* **To do**: Set down the material again. Keep every line exactly as it is.

* **Stored data**:
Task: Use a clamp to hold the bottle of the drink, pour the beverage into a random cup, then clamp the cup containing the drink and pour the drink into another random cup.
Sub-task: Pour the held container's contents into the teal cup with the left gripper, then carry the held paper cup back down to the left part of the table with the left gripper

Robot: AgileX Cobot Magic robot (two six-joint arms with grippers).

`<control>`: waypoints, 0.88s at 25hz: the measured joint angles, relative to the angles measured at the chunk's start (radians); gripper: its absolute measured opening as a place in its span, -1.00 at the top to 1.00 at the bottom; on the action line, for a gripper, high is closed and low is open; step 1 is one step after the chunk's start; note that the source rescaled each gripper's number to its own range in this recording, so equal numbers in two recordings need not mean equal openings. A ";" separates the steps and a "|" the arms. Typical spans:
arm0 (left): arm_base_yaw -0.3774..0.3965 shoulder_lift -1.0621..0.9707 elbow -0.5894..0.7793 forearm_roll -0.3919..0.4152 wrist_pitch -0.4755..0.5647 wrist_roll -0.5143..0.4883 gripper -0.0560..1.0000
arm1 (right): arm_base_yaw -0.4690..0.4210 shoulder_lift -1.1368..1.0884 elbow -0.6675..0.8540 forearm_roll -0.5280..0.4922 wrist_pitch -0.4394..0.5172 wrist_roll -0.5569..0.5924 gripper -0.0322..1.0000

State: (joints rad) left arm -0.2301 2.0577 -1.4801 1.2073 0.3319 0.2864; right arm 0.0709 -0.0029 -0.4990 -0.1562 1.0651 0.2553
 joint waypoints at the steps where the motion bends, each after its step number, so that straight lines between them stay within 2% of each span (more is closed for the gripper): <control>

* **Response below**:
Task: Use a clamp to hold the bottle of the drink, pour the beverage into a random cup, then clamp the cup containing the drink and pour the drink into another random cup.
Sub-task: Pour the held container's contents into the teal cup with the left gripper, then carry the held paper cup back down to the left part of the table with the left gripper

Robot: AgileX Cobot Magic robot (two six-joint arms with grippers).

`<control>`: waypoints, 0.88s at 25hz: the measured joint angles, relative to the angles measured at the chunk's start (radians); gripper: its absolute measured opening as a place in its span, -1.00 at the top to 1.00 at the bottom; on the action line, for a gripper, high is closed and low is open; step 1 is one step after the chunk's start; note that the source rescaled each gripper's number to its own range in this recording, so equal numbers in two recordings need not mean equal openings. A ";" separates the steps and a "|" the arms. Typical spans:
arm0 (left): arm_base_yaw -0.3774..0.3965 shoulder_lift -1.0621..0.9707 elbow -0.5894..0.7793 forearm_roll -0.3919..0.4152 wrist_pitch -0.4755..0.5647 wrist_roll -0.5143..0.4883 gripper -0.0560..1.0000
arm1 (right): arm_base_yaw -0.4690..0.4210 shoulder_lift -1.1368..1.0884 elbow -0.6675..0.8540 forearm_roll -0.5280..0.4922 wrist_pitch -0.4394..0.5172 wrist_roll -0.5569..0.5924 gripper -0.0322..1.0000

State: (joints rad) left arm -0.2301 2.0577 -1.4801 1.2073 0.3319 0.2864; right arm 0.0709 -0.0029 -0.4990 -0.1562 1.0651 0.2553
 joint waypoints at the steps where the motion bends, each after its step number, so that straight lines between them stay within 2% of each span (more is closed for the gripper): <control>

That finishes the output for this exercise.